» **Required work**
Write out, precisely and in full, each line of the material.
━━━ Supplied data
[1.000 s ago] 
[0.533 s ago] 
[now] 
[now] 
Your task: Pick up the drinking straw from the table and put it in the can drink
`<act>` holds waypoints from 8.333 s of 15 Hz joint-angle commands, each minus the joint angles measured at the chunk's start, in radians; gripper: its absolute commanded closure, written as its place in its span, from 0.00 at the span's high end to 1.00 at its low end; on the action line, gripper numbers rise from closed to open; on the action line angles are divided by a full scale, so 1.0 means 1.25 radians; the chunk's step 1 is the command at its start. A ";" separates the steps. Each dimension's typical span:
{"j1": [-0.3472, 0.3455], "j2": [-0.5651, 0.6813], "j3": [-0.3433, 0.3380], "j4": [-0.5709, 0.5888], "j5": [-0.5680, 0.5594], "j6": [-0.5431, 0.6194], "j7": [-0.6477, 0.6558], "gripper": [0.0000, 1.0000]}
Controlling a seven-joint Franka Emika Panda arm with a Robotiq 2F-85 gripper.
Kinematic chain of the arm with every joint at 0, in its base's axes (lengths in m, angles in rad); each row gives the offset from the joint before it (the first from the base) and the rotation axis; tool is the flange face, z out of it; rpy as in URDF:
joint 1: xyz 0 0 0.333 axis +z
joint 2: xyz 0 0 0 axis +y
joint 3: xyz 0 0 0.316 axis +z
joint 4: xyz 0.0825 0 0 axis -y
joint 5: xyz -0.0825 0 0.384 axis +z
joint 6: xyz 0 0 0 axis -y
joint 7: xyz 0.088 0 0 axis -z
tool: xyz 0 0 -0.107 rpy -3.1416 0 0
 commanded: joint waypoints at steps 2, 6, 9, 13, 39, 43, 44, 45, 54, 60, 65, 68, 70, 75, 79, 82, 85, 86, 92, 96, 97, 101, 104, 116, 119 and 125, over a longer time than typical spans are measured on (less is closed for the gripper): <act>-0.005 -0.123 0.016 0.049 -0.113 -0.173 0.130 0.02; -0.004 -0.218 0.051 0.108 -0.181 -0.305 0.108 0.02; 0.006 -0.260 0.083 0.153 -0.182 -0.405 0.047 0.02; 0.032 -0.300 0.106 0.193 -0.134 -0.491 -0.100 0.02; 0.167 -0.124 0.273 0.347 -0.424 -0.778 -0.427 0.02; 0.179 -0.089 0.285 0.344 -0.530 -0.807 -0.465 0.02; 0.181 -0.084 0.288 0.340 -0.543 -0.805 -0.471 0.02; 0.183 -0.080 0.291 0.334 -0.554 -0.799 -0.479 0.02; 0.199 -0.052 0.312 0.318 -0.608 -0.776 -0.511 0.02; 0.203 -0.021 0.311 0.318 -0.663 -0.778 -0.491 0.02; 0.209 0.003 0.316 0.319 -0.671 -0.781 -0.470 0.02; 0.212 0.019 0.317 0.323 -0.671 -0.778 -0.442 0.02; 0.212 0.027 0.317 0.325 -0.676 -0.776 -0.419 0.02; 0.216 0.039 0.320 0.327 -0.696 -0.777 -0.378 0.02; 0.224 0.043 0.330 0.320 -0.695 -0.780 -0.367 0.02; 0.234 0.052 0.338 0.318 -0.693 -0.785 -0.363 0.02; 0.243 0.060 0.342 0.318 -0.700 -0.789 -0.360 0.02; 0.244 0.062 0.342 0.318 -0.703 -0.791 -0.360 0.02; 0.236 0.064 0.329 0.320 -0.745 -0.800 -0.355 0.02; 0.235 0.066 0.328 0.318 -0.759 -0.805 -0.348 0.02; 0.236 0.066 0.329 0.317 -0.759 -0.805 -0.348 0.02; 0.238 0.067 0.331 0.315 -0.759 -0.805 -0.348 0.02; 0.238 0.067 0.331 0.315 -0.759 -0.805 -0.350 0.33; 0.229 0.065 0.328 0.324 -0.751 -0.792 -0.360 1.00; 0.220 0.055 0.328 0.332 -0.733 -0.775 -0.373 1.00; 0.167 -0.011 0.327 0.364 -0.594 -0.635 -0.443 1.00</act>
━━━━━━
» **Exercise result**
[1.000 s ago] 
[0.533 s ago] 
[now] 
[now] 
Your task: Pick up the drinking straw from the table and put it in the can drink
`<act>` holds waypoints from 8.333 s of 15 Hz joint-angle commands, each minus the joint angles measured at the chunk's start, in radians; gripper: its absolute commanded closure, written as its place in its span, from 0.00 at the span's high end to 1.00 at its low end; on the action line, gripper numbers rise from closed to open; on the action line angles are divided by a full scale, so 1.0 means 1.25 radians; the chunk's step 1 is the command at its start. A ";" separates the steps. Each dimension's typical span:
{"j1": [-0.3472, 0.3455], "j2": [-0.5651, 0.6813], "j3": [-0.3433, 0.3380], "j4": [-0.5709, 0.5888], "j5": [-0.5680, 0.5594], "j6": [-0.5431, 0.6194], "j7": [-0.6477, 0.6558], "gripper": [0.0000, 1.0000]}
Controlling a seven-joint Franka Emika Panda arm with a Robotiq 2F-85 gripper.
Kinematic chain of the arm with every joint at 0, in its base's axes (lengths in m, angles in rad); each row gives the offset from the joint before it (the first from the base) and the rotation axis; tool is the flange face, z out of it; rpy as in URDF:
joint 1: xyz 0 0 0.333 axis +z
joint 2: xyz 0 0 0 axis +y
joint 3: xyz 0 0 0.316 axis +z
joint 4: xyz 0.0825 0 0 axis -y
joint 5: xyz -0.0825 0 0.384 axis +z
joint 6: xyz 0 0 0 axis -y
joint 7: xyz 0.088 0 0 axis -z
tool: xyz 0 0 -0.107 rpy -3.1416 0 0
 commanded: joint waypoints at steps 2, 6, 9, 13, 39, 43, 44, 45, 54, 60, 65, 68, 70, 75, 79, 82, 85, 86, 92, 96, 97, 101, 104, 116, 119 and 125, over a longer time than typical spans are measured on (less is closed for the gripper): <act>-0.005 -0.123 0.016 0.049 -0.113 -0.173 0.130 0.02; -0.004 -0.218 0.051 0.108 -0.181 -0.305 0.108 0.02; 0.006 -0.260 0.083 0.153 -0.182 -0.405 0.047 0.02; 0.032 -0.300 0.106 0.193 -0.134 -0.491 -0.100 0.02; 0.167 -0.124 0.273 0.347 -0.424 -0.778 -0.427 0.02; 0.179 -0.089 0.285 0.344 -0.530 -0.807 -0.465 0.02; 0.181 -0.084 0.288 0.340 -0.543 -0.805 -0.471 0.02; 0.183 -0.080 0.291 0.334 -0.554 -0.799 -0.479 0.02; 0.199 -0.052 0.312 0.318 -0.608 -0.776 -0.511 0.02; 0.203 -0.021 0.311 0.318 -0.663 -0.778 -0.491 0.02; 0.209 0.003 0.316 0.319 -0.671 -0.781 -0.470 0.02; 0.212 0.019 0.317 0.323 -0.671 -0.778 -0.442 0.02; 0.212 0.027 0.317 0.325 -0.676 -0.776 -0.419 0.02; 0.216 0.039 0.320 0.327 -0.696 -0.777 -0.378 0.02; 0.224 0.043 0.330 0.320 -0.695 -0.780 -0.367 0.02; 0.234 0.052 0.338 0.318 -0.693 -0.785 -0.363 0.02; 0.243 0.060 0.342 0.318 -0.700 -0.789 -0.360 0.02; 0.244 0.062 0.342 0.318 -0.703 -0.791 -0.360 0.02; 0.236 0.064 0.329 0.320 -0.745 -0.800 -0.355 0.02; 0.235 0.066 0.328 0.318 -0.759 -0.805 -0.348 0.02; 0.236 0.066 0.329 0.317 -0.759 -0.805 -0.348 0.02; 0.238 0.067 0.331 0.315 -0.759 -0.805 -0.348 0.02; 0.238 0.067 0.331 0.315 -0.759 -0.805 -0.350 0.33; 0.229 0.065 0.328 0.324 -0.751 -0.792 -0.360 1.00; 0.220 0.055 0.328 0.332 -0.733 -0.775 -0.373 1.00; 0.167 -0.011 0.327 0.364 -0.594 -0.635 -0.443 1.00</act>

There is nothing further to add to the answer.